Thursday, March 22, 2012

Film for discussion

Darren Aronofsky, filmmaker, directyor, artist, writer, autuer. What more can you say to describe the man. Despite having only five films under his belt, the impact he's left on the cinematic landscape is incredible and quite a feat for someone with very little in the ways of higher education. While most remember him getting notice for Requiem for a Dream, Aronofsky made his feature debut with the 1998 thriller Pi. Co-written with the film's star Sean Gullete, Pi lays down the foundations of a contempary tech thriller with some grainy cinematography, taut dialogue and an atmospheric score.

the film deals with our protagonist, Max, a brilliant Mathematician.

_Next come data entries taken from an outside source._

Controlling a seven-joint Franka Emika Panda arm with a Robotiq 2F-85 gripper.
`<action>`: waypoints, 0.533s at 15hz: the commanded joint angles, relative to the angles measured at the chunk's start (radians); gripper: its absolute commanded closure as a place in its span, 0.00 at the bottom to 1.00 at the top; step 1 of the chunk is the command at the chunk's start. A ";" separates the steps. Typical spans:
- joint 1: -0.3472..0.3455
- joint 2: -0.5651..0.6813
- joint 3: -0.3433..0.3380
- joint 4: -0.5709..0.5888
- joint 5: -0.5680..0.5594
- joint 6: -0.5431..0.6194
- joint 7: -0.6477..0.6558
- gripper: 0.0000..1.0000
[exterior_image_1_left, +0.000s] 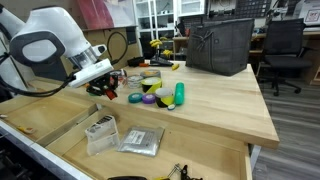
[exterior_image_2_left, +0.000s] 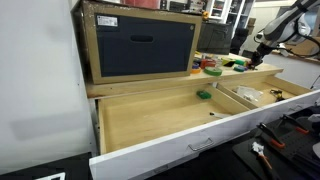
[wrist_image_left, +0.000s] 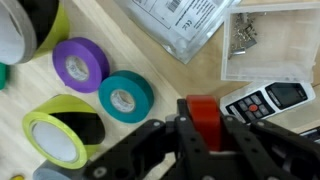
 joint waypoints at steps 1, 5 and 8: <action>0.001 -0.015 0.006 0.060 0.022 -0.069 0.016 0.94; 0.189 0.009 -0.176 0.130 0.008 -0.095 0.079 0.94; 0.260 0.034 -0.227 0.187 -0.014 -0.113 0.152 0.94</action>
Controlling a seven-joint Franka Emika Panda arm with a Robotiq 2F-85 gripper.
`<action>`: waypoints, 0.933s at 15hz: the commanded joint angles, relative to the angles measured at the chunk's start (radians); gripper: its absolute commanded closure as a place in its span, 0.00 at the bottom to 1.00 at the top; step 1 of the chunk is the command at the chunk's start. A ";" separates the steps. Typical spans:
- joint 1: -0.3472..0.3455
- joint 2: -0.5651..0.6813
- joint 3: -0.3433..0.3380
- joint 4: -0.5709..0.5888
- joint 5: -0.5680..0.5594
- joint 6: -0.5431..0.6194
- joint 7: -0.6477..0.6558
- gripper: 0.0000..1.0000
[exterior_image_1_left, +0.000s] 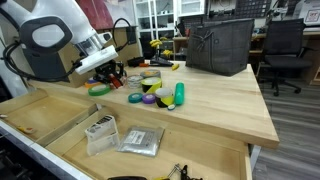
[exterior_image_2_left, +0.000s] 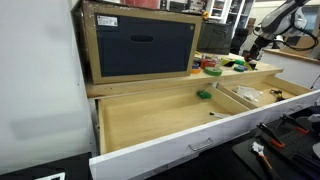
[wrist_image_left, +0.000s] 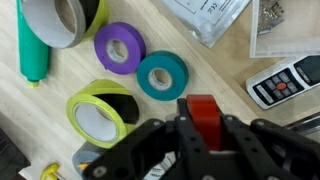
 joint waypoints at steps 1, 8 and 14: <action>0.084 0.034 -0.056 0.088 -0.028 -0.055 0.090 0.94; 0.169 0.134 -0.069 0.217 -0.130 -0.083 0.252 0.94; 0.201 0.249 -0.093 0.348 -0.270 -0.113 0.385 0.94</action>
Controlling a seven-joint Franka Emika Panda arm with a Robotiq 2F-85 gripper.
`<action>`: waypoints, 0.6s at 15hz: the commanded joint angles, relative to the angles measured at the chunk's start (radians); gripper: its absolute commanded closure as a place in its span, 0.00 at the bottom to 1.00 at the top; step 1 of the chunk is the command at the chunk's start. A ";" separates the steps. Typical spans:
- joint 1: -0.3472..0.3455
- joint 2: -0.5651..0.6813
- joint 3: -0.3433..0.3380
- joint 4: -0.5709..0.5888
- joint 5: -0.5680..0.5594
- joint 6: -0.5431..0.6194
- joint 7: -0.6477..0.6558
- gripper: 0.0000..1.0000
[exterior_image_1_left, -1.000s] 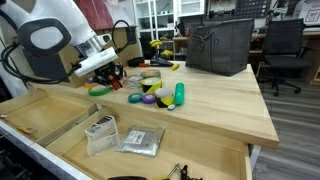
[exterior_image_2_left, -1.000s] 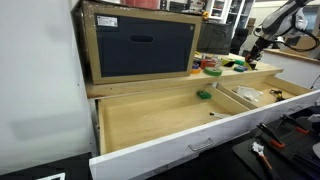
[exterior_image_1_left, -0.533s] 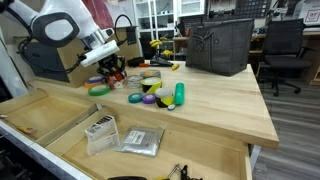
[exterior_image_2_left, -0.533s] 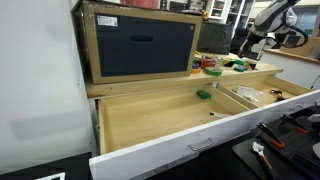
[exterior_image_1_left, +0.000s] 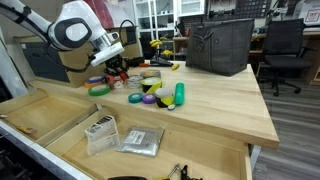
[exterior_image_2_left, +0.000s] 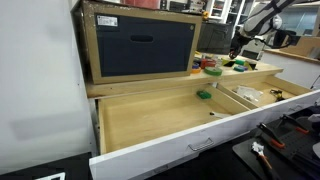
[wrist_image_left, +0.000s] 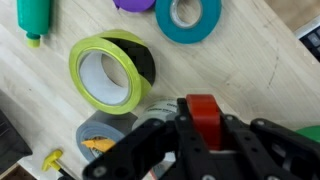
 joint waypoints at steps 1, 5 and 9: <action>0.024 0.076 -0.026 0.107 -0.074 -0.056 0.071 0.94; 0.041 0.129 -0.040 0.163 -0.148 -0.075 0.125 0.94; 0.061 0.154 -0.071 0.189 -0.229 -0.066 0.203 0.38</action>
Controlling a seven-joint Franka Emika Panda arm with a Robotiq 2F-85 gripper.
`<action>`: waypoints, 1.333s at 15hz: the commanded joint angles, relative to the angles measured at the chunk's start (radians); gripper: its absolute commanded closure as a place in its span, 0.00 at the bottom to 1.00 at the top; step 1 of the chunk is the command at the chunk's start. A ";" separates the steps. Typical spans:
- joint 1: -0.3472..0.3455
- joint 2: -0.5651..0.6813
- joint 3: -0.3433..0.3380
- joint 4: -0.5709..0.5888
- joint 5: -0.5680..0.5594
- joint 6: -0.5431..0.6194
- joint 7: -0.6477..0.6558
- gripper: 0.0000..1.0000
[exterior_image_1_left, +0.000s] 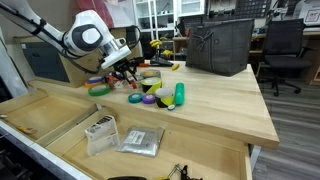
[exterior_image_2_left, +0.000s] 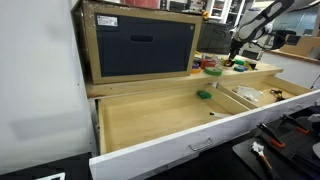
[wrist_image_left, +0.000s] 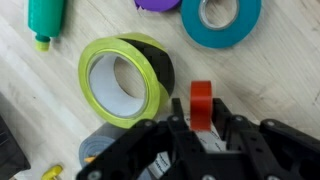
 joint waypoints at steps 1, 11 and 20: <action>0.025 0.021 -0.033 0.046 -0.064 -0.030 0.072 0.32; -0.009 -0.009 -0.010 0.005 -0.060 -0.010 0.058 0.00; -0.131 -0.049 0.156 -0.089 0.131 -0.033 -0.168 0.00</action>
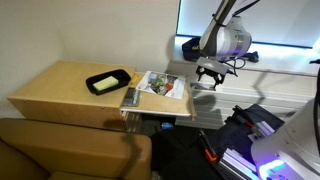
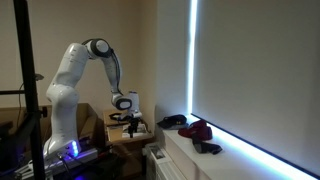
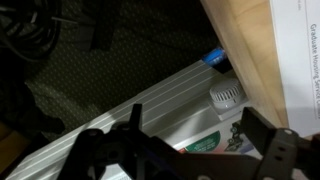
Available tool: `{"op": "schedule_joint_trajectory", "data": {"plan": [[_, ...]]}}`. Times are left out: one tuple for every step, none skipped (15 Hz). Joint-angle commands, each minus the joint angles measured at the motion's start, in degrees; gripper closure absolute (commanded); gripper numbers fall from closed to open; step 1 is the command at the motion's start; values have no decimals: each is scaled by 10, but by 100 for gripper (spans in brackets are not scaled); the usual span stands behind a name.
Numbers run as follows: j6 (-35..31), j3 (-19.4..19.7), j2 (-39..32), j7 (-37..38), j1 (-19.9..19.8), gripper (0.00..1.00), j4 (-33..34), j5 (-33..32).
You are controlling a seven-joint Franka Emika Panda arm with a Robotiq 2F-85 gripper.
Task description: Close the sliding tray
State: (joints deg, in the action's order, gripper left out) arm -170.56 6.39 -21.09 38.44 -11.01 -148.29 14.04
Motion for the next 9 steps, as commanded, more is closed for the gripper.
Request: {"op": "schedule_joint_trajectory", "data": {"plan": [[24,-19,-70,-19,-10,0,45,69],[27,-1,-81,-11,2,0,50,70],[24,1,-89,-11,2,0,52,78],[12,0,-69,-15,14,0,34,78],[11,4,-80,-15,13,0,40,81],[11,7,-88,-14,12,0,43,82],[11,8,-91,-14,12,0,46,82],[11,8,-92,-14,12,0,47,83],[16,28,-122,5,31,0,66,76]]}}
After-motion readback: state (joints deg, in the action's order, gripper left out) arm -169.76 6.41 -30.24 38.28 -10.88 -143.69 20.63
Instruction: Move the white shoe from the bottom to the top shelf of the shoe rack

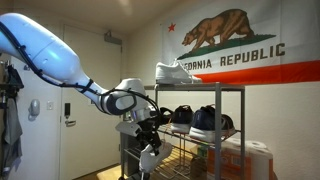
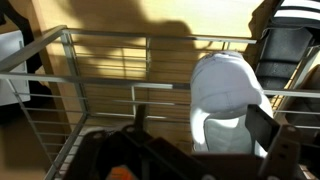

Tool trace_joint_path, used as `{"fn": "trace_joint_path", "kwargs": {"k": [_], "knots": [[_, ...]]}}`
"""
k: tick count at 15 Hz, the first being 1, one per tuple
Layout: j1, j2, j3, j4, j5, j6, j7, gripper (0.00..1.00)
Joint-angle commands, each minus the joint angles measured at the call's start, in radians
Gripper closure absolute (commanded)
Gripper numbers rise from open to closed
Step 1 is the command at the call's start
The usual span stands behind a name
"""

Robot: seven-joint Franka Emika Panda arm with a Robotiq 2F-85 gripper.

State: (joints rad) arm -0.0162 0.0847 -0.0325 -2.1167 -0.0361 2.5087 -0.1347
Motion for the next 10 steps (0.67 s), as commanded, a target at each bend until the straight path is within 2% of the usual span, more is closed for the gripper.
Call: {"fn": "trace_joint_path", "kwargs": {"k": [1, 6, 10], "knots": [[-0.004, 0.051, 0.017, 0.049, 0.044, 0.048, -0.022, 0.00], [-0.004, 0.089, 0.031, 0.055, 0.040, 0.099, -0.014, 0.00], [-0.007, 0.101, 0.028, 0.043, 0.027, 0.091, -0.005, 0.00]]}}
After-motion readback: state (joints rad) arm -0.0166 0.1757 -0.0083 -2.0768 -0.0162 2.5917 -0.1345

Max's goal: find the key number to help sove the universal equation regarding life. Here, he is torn between aiding that of a group of Hasidic Jews and a Wall Street firm that intends on using his talent for financial gain. Along the way, MAx deals with fixing his supercomputer, coping with visions of a disembodied brain, and various stomach churning moments of cinematography.

The best aspects of Pi is that it shows a budding Darren Aronofsky laying the groundwork for his iconic techniques. The stomach churning camera rigs, bizzare imagery, a haunting score and so on. His dierection of actors is alsdo impressive, Sean Gullete makes you feel for him, his paranoia, confusion, you feel just as disoriented as Max thanks to Gullete's facial expressions and body language.
On a final note, the techno driven score by Clint Mansell is just to die for, with heavy influences from NIN, it effectively gives you chills as well as allowing you to ump your head along.

Overall, a good first outing for a fantastic director. Til next time folks.
- Til next time folks.

1 comment:

DGreh said...

I'm not a fan, but I appreciate that you are. And you've doen a good job here making your case. Nice work! You almost made me want to see it.